Controlled release, prolonged release and sustained release are terms used to refer to drug delivery systems that are produced to deliver precise drug amounts at a pre-programmed rate to achieve the drug level necessary for treatment after administration of the system^1,2. Controlled release drug delivery also attempts to maintain drug levels within the therapeutic level to reduce potentially hazardous peaks in drug concentration³. Biodegradable polymers have been widely used as a matrix for controlled release drug delivery systems in particles, film, fibre and gel forms. The removal of these biodegradable polymeric devices at the completion of therapy is not required. The drug release mechanisms of a biodegradable polymeric matrix consist of drug diffusion out and matrix erosion stages. Amorphous poly(D,L-lactide) (PDLL) is a synthetic biodegradable polymer. This induces uniform drug distribution in the PDLL matrix. PDLL microparticles have been widely investigated as controlled-release drug delivery systems^4-7. The oil-in-water emulsion solvent evaporation technique has been usually used to prepare the PDLL microparticles containing poorly water-soluble model drugs^4,7. Drug release from polyester particles depended upon the polyester type, polyester molecular weight, drug loading content, particle size and polymer blending^8,9,10. Lipids are inexpensive and low toxicity substances that have been widely studied as a matrix for drug carriers^11,12,13. Solid lipid microparticles attain high encapsulation efficiency for poorly water-soluble drugs due to their hydrophobic nature. Stearic acid microparticles combine the advantages of liposome and polymer microparticles, while avoiding some of their disadvantages such as toxicity, biodegradability problems and raw material costs¹⁴.However, PDLL/stearic acid blend microparticles for use as controlled release drug delivery applications have not been reported. In this paper, PDLL/stearic acid blend miroparticles containing a poorly water-soluble model drug were prepared by the oil-in-water emulsion solvent evaporation method.
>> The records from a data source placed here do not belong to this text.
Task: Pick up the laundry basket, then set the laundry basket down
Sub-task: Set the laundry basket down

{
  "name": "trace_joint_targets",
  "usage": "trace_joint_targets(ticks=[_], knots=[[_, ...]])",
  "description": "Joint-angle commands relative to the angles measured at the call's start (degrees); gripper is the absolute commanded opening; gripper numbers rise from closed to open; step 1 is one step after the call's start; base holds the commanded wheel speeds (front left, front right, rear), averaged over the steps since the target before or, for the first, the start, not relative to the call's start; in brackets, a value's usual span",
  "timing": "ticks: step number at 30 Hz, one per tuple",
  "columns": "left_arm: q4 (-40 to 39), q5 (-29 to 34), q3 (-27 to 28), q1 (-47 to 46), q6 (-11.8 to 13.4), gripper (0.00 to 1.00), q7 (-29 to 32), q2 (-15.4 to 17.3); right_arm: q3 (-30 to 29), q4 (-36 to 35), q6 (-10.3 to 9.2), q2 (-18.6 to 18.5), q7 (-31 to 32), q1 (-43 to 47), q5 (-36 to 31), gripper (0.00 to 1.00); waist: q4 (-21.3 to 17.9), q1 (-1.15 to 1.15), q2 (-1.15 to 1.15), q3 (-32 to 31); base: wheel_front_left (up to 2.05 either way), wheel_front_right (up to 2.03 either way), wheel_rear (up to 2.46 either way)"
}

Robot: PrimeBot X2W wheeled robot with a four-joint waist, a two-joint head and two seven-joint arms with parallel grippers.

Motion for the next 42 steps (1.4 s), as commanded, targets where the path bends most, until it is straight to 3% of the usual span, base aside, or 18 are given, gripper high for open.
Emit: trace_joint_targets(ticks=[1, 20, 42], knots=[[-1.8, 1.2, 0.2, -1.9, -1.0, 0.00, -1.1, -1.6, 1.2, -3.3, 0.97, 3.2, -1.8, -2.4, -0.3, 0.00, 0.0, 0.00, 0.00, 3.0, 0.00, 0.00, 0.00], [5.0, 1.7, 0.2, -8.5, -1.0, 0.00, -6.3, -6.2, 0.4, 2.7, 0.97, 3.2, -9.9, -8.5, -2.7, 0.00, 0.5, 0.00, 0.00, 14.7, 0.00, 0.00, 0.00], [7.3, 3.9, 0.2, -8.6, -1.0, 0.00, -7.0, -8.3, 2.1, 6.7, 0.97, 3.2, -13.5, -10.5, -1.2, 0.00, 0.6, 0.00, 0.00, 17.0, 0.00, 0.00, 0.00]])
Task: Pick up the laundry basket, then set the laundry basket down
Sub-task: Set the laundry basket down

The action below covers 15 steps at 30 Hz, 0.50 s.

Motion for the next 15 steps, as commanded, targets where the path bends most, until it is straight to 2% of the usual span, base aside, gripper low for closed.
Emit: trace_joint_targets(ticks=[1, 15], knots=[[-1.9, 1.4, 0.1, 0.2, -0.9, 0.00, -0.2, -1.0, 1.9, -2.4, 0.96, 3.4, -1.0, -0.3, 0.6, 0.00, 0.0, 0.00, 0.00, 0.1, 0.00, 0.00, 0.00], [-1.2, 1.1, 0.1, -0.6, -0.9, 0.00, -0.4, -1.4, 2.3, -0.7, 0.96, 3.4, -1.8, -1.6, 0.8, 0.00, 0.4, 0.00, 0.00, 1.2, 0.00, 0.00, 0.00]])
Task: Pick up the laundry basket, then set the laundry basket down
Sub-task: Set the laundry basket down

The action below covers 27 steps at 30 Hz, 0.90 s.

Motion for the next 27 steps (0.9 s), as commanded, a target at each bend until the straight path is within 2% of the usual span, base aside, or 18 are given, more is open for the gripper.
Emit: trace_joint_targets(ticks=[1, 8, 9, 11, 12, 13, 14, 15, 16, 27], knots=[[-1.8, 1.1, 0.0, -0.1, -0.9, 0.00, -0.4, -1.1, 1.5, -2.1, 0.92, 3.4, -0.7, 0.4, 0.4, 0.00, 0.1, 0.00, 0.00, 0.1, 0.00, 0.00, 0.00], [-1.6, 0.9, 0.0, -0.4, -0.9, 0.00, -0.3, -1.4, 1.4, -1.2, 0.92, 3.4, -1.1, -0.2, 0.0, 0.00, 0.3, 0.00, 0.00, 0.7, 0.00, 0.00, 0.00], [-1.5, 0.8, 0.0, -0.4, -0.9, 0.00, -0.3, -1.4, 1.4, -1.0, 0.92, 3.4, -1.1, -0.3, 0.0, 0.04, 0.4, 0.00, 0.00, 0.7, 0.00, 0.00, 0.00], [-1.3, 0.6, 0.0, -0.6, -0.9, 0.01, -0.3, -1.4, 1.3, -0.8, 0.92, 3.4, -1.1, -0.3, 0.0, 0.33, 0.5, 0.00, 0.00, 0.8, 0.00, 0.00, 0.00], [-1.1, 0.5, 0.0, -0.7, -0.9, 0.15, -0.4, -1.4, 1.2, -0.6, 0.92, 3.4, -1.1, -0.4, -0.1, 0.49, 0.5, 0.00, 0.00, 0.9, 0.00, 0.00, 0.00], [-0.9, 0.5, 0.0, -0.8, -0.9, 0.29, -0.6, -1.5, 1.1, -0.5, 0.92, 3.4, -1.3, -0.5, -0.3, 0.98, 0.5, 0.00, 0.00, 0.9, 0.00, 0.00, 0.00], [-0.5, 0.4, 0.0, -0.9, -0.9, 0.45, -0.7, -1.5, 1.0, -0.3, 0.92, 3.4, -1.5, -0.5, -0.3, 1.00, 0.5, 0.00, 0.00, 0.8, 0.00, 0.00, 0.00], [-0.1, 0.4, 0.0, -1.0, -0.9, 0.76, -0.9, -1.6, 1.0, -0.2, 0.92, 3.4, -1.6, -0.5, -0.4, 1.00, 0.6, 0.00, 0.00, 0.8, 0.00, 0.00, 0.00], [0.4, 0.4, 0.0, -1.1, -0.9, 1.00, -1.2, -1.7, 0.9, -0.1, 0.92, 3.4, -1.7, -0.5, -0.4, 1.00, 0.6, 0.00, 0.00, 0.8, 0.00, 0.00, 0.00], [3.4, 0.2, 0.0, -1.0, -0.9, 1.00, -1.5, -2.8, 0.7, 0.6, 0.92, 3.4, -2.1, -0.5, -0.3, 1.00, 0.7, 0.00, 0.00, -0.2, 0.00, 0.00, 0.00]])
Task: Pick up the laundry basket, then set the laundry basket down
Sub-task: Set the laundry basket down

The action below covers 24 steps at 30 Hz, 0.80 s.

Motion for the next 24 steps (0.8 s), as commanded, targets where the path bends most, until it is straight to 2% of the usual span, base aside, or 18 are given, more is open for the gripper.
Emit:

The influences of the PDLL/stearic acid blend ratio and drug loading content on morphology, particle size and thermal transition properties of the blend microparticles was determined. In vitro drug release behaviour was also investigated.

 EXPERIMENTAL

Materials

Poly(D,L-lactide) (PDLL) was synthesized by ring-opening polymerization of a D,L-lactide monomer in bulk under a nitrogen atmosphere at 140°C for 24 h using 1-dodecanol (98%, Fluka) and stannous octoate (95% Sigma) as the initiator and catalyst, respectively. The number-average molecular weight and molecular weight distribution of the resulting PDLL obtained from the GPC method were 17,050 g/mol and 1.4, respectively. The 1-dodecanol was distilled under reduced pressure before use. Stannous octoate, stearic acid (95%, Sigma-Aldrich, USA), indomethacin model drug (99%, Sigma) and Tween80 (Labchem) were used without further purification. Dichloromethane (Carlo Erba) was used in analytical grade.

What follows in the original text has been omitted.